WHAT YOU HAVE TO DO
Write out the listing below in its entirety, minus the pictures, without changing a word.

##### SUPPLIED DATA

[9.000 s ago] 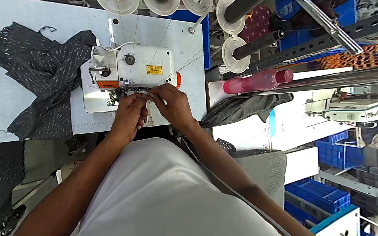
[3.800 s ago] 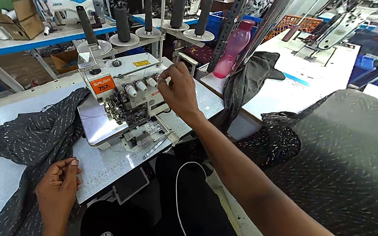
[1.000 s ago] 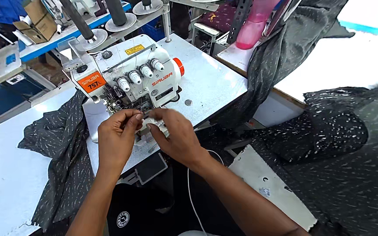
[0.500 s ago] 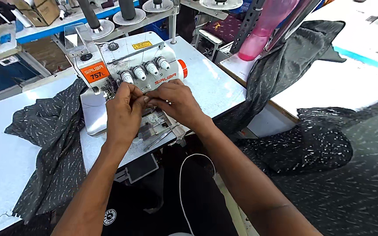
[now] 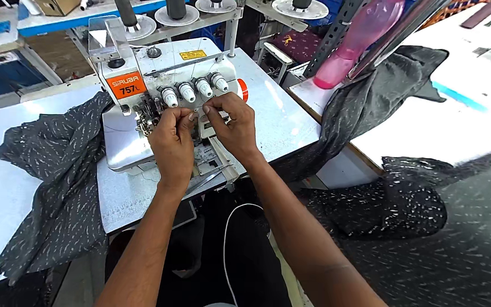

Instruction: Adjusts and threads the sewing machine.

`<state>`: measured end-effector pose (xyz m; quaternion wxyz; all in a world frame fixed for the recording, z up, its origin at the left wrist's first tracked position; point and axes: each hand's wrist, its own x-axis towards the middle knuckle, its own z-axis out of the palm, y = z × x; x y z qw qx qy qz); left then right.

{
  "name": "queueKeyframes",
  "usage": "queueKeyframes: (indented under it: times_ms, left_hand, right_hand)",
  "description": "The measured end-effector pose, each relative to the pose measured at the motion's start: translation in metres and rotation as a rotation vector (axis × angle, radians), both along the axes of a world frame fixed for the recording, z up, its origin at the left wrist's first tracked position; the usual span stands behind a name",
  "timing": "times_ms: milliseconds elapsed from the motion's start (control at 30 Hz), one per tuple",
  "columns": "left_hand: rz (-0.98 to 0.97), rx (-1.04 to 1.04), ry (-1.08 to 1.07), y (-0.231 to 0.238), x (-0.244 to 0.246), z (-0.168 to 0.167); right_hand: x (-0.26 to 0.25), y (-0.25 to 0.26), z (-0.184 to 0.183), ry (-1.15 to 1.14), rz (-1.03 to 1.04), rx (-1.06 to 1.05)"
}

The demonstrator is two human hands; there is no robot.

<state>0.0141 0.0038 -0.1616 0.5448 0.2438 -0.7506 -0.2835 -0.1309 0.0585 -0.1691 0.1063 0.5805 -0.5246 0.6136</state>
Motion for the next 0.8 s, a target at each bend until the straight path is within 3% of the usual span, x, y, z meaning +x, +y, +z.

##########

RESULT FOR THIS TASK
[9.000 s ago] 
[3.800 s ago] 
[1.000 s ago] 
[0.500 s ago] 
[now] 

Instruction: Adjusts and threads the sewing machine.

`<state>`: measured end-effector pose (xyz m; quaternion wxyz; all in a world frame fixed for the recording, z up, its origin at the left wrist's first tracked position; point and axes: each hand's wrist, its own x-axis towards the middle knuckle, its own z-axis out of the palm, y = z × x; x y z qw qx qy qz); left then right.

{
  "name": "queueKeyframes",
  "usage": "queueKeyframes: (indented under it: times_ms, left_hand, right_hand)",
  "description": "The measured end-effector pose, each relative to the pose measured at the motion's start: translation in metres and rotation as a rotation vector (axis × angle, radians), both along the axes of a world frame fixed for the recording, z up, its origin at the left wrist's first tracked position; the usual span stands behind a name",
  "timing": "times_ms: milliseconds elapsed from the motion's start (control at 30 Hz), one per tuple",
  "columns": "left_hand: rz (-0.98 to 0.97), rx (-1.04 to 1.04), ry (-1.08 to 1.07), y (-0.231 to 0.238), x (-0.244 to 0.246), z (-0.168 to 0.167); right_hand: x (-0.26 to 0.25), y (-0.25 to 0.26), z (-0.184 to 0.183), ry (-1.15 to 1.14), rz (-1.03 to 1.04), rx (-1.06 to 1.05)"
}

The demonstrator is two human hands; there is no robot.

<state>0.0141 0.0038 -0.1616 0.5448 0.2438 -0.7506 -0.2835 -0.1309 0.0585 -0.1691 0.1063 0.5805 -0.5246 0.6136</state>
Motion for the next 0.8 s, a target at each bend until the straight path is within 3% of the usual span, x, y, z meaning +x, +y, +z.

No additional output will be given.